• Exercise input:
[Start of Attachment]

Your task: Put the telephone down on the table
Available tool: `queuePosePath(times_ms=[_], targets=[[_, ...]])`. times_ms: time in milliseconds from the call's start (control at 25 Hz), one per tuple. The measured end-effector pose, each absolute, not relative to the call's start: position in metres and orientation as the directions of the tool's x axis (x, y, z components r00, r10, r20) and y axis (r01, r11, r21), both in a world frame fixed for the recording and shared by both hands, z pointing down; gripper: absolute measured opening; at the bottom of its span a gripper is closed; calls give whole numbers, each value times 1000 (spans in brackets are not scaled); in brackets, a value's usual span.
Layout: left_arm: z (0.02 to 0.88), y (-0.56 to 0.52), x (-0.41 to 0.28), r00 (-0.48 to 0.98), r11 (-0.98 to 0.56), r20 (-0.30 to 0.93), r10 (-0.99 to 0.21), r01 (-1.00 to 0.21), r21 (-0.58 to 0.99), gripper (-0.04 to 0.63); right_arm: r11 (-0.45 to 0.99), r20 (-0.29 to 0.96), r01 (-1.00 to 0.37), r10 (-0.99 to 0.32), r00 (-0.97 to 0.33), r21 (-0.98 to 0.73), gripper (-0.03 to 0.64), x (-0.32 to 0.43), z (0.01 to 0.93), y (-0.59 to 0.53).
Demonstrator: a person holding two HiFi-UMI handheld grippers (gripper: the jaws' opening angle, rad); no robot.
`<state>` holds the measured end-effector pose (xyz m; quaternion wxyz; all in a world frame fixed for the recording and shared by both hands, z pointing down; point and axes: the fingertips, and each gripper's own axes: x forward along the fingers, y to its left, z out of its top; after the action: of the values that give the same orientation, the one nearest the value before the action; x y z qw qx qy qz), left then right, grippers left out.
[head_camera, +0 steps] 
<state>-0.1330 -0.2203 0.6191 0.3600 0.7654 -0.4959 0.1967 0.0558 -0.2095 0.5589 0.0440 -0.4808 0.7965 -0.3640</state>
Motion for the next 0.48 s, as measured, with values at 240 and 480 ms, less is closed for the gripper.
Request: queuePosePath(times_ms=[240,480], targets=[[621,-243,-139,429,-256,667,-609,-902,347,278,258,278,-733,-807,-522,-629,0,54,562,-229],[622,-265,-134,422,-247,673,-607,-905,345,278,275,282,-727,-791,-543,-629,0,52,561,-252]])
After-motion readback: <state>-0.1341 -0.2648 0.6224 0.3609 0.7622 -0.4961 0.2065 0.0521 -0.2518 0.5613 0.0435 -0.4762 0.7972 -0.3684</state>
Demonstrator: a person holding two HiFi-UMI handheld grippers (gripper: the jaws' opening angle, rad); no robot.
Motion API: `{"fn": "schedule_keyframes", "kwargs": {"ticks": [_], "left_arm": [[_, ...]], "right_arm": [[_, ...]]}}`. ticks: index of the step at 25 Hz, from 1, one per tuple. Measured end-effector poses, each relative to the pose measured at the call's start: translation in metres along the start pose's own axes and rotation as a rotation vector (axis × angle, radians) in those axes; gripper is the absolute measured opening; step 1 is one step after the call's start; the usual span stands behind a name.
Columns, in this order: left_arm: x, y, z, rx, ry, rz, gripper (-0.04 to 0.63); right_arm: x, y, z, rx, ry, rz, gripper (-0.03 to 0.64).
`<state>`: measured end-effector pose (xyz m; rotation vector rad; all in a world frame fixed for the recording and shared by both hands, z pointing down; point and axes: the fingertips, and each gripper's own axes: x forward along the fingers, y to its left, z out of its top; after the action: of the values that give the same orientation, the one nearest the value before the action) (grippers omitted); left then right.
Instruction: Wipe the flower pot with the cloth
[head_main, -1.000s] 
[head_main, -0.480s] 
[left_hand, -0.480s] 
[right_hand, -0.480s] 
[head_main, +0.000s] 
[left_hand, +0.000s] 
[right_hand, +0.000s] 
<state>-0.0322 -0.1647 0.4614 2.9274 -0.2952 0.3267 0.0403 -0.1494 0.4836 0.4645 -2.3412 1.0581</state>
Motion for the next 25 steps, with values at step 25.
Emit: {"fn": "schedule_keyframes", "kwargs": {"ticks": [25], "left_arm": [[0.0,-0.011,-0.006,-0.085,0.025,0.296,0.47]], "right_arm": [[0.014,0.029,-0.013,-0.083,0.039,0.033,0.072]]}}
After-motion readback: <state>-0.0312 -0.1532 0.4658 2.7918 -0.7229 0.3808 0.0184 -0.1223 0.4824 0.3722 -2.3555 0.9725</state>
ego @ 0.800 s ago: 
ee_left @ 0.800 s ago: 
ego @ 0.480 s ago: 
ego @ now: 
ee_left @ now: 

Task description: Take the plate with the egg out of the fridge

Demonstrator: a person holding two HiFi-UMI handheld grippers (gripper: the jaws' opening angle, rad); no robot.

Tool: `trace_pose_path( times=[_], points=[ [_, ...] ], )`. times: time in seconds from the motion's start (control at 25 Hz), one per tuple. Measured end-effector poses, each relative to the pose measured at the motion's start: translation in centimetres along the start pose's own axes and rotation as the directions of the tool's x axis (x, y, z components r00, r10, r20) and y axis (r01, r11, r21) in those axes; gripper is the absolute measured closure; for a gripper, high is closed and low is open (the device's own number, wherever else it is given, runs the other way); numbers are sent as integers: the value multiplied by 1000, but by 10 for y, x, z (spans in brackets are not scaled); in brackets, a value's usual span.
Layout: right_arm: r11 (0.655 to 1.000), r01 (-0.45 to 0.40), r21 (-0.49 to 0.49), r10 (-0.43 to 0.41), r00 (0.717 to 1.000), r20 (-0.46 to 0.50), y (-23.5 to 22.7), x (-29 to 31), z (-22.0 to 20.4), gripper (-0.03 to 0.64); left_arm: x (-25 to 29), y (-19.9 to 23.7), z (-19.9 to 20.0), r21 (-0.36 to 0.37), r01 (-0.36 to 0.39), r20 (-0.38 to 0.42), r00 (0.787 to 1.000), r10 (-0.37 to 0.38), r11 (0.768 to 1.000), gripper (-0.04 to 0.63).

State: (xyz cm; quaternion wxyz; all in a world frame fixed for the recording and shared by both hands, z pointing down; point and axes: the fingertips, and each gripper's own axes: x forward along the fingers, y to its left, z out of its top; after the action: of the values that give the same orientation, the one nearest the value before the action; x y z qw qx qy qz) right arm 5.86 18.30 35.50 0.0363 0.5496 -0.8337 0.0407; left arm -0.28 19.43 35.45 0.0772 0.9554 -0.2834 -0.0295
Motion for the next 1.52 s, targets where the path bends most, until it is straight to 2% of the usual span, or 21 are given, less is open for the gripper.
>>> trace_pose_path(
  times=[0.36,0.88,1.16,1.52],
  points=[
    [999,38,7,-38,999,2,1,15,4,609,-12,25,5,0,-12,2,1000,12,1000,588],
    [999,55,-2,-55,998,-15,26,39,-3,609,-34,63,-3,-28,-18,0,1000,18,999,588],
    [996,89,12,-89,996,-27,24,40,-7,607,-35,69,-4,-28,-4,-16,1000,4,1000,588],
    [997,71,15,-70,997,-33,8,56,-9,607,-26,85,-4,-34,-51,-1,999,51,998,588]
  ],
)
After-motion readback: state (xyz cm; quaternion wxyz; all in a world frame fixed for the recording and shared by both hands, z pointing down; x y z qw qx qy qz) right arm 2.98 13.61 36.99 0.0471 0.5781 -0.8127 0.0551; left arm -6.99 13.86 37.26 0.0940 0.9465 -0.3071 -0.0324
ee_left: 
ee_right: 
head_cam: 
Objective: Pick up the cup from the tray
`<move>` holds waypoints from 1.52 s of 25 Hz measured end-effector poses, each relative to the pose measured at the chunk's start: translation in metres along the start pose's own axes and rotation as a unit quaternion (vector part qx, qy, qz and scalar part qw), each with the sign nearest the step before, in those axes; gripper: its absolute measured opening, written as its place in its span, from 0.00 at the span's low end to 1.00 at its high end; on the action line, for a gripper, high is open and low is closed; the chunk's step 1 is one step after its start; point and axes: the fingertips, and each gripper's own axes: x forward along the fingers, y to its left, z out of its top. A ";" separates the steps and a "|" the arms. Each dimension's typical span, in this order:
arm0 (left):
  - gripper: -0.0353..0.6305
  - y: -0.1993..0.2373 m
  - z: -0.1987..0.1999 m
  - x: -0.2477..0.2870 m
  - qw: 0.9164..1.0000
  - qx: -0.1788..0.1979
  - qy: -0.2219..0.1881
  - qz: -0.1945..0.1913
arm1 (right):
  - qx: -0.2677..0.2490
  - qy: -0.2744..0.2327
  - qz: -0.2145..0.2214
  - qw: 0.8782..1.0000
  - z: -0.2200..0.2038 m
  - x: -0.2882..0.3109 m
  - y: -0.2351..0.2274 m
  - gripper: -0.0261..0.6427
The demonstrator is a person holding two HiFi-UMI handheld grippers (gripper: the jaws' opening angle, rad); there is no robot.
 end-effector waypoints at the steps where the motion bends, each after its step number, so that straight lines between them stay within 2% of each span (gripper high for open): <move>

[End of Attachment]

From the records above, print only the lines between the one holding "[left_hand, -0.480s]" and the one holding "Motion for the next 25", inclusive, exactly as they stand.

[left_hand, -0.480s] 
[right_hand, -0.480s] 
[head_main, +0.000s] 
[left_hand, +0.000s] 
[right_hand, +0.000s] 
<state>-0.0322 -0.1647 0.4614 2.9274 -0.2952 0.3267 0.0403 -0.1494 0.4836 0.4645 -2.3412 1.0581</state>
Motion for the next 25 steps, with values at step 25.

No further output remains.